People complain that district officers never visit villages within the embankments. In 2021, post-monsoon heavy rains resulted in massive damage in the Nepal Tarai and Bihar, badly affecting paddy ready to be harvested.  Bihar’s district administration didn’t declare this flood as a disaster and the government did not provide people with relief. The government’s standard flood calendar assumes that  after Durga Puja (generally in September or October) the Koshi recedes and there is no flooding.  Yet in late October 2021, the region flooded and adversely impacted people.  The flood took the people by surprise. They felt that climate change may have made rainfall more extreme and that the flood was a result of that effect. This example of not declaring floods underpins the prevalent rigid disaster management framework in Bihar, which does not recognise surprises. My interactions with the government’s engineering and administrative agencies highlighted that there is a total disconnect between their understanding and ground reality.

There is disconnect between understanding government’s engineering and administrative agencies and ground reality.

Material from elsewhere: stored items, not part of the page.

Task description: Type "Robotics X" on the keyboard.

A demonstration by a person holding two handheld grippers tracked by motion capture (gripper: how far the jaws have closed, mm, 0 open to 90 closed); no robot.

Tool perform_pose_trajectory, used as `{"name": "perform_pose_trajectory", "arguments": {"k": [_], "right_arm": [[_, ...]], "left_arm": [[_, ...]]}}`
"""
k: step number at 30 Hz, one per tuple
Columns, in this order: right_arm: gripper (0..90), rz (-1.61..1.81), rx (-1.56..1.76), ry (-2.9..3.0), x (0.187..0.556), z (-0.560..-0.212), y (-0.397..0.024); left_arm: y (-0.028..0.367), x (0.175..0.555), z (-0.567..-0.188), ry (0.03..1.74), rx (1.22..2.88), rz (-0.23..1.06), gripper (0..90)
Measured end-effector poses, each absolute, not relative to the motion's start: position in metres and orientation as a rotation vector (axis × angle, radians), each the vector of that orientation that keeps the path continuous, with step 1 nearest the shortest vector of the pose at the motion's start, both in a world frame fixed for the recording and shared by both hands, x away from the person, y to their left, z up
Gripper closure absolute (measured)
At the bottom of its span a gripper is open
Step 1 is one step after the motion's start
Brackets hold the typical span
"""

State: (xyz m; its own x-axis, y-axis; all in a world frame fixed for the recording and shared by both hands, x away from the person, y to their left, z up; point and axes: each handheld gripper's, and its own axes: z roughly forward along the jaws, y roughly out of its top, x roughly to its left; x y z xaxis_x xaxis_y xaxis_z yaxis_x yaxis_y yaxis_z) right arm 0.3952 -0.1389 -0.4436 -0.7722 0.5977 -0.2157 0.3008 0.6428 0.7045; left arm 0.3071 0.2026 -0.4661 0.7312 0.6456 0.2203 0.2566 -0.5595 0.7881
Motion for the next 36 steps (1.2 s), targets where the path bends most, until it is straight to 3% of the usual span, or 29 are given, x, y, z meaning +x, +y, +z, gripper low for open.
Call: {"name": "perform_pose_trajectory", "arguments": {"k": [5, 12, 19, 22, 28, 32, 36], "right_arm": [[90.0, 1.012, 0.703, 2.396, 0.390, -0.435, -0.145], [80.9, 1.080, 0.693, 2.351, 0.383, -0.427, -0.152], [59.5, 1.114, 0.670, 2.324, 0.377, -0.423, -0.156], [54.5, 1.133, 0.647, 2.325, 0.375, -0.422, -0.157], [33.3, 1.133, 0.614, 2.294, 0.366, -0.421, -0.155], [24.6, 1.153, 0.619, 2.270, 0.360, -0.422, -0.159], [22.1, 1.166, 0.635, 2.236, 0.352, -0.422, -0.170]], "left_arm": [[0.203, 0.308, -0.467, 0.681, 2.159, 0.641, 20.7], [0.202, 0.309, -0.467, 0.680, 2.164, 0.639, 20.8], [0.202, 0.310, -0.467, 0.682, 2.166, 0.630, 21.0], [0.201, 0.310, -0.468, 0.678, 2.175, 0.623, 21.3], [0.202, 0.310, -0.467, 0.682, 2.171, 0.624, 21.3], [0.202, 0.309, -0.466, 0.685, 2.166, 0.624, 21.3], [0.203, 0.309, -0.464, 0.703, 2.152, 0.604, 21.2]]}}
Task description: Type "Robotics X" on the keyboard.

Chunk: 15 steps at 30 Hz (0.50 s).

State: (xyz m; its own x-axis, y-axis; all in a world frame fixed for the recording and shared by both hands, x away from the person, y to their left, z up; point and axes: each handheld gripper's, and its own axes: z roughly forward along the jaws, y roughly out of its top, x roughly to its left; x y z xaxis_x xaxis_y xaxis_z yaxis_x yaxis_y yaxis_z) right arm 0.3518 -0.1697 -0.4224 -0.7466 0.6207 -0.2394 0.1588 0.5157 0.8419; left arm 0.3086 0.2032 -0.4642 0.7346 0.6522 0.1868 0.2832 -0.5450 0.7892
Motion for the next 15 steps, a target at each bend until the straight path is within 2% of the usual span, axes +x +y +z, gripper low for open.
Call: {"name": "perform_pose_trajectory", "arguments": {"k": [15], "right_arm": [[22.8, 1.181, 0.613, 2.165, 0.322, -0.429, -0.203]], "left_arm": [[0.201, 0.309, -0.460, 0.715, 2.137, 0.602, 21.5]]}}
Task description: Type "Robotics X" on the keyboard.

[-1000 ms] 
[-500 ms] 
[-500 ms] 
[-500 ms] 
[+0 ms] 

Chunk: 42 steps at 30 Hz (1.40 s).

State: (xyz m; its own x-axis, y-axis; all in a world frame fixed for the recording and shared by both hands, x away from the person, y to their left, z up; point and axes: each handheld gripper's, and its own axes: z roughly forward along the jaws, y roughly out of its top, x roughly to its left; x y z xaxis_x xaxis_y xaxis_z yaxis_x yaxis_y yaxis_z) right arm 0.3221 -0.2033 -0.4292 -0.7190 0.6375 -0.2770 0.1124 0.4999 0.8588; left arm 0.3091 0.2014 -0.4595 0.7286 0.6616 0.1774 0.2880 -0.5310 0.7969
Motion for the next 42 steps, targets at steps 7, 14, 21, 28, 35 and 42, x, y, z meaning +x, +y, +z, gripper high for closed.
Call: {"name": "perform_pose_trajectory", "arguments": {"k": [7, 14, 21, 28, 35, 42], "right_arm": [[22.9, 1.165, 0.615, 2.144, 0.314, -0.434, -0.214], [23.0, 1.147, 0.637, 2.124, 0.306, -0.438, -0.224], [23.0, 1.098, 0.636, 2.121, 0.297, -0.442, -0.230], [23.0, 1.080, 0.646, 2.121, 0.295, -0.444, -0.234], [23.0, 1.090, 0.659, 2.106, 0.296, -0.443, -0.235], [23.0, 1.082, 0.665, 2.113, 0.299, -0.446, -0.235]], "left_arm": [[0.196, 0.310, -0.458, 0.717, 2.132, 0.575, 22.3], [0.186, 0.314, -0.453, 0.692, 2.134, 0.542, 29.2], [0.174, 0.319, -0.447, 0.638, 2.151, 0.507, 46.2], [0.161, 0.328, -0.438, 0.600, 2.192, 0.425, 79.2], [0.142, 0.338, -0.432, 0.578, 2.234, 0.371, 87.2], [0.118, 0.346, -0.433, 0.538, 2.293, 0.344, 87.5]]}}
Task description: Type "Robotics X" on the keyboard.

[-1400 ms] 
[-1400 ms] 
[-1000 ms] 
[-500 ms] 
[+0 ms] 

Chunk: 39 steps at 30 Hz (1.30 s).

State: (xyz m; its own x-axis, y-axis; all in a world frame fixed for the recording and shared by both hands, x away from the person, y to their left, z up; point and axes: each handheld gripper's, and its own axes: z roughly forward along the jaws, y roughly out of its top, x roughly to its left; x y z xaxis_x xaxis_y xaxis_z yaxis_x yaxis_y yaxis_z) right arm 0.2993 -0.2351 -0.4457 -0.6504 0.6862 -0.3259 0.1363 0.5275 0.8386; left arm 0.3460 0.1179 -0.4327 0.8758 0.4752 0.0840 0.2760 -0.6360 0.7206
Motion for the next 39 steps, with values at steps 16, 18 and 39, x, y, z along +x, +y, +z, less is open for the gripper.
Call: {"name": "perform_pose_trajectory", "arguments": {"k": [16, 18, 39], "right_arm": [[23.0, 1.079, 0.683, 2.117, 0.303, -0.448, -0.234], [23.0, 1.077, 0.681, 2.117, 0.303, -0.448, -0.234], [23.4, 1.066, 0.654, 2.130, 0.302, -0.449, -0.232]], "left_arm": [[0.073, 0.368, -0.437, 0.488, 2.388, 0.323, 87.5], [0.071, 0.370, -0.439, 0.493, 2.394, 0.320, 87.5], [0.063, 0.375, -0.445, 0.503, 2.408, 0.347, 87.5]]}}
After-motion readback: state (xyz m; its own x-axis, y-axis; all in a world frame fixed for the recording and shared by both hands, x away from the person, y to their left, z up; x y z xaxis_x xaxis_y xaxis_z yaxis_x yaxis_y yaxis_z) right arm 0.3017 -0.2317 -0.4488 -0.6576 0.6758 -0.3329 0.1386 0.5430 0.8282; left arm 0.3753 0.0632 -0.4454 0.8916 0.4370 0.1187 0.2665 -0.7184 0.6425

It is normally assumed that disasters are associated with suddenness and unpredictability. The Koshi floods within its embankments are different: the elements of surprise are few since both people and state agencies know when and where floods will occur though there may be a few exceptions. Many people in the field have an idea what the river’s main channel flow path in the monsoon months is and prepare accordingly. The tendency to prepare ahead was the case before the embankments were built but this knowledge simply did not figure into the then scheme of things regarding flood response. The statutory “standard flood calendar” and “flood operating procedures” are based on the notion of the “regularity” of the river’s floods, a notion, which, due to the impacts of climate change, is becoming increasingly unsupportable.  There is no institutional recognition of this emerging constraint, however.

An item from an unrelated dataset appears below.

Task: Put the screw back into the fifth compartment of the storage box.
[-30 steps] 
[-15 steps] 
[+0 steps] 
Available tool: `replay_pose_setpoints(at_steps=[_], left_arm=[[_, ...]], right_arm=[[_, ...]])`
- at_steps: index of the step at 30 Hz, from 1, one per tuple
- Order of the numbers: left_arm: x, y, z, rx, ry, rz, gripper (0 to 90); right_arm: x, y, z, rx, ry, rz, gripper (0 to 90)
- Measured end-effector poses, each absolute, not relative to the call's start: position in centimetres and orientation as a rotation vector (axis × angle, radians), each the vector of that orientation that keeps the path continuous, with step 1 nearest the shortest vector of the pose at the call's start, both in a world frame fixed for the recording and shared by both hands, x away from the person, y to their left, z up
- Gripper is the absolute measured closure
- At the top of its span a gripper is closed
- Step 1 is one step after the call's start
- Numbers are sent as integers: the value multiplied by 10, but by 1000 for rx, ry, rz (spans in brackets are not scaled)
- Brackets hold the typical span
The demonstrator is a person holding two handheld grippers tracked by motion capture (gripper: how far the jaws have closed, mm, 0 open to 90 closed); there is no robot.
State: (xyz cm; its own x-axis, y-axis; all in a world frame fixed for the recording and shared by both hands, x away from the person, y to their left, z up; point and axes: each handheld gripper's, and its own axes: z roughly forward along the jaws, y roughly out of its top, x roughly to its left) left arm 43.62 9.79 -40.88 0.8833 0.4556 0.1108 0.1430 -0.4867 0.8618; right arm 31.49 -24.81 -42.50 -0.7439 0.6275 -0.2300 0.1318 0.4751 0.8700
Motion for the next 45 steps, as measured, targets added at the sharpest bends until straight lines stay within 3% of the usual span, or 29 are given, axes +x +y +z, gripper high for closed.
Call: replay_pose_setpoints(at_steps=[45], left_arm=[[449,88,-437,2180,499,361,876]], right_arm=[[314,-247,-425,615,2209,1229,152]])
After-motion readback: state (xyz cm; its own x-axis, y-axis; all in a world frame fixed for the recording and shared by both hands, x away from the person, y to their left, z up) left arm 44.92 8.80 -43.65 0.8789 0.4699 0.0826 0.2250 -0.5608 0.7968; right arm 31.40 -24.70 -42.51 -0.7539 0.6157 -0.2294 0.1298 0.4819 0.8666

A farmer with his wasted paddy due to untimely floods. Source: Rahul Yaduka

Looking ahead

Effective flood risk reduction strategies broadly in the region and specifically in the lower Koshi River need reevaluation. Statutory definitions of flood disasters need to be adjusted to take into account the region’s changing ecological, social and climatic contexts. Factors such as the political-economic interests of the politician-bureaucrat-contractor nexus, electoral politics, and the epistemic dominance of the water resource department maintain policy inertia and debilitate the pursuit of tangible context-sensitive measures. The weakening of the political power of people in the Koshi lowlands, delimitation of constituencies, and the systematic stigmatization of the people living on the diyara (sand deposits) i as criminals in popular discourse are other factors at play.

Effective flood risk reduction strategies in the region need reevaluation.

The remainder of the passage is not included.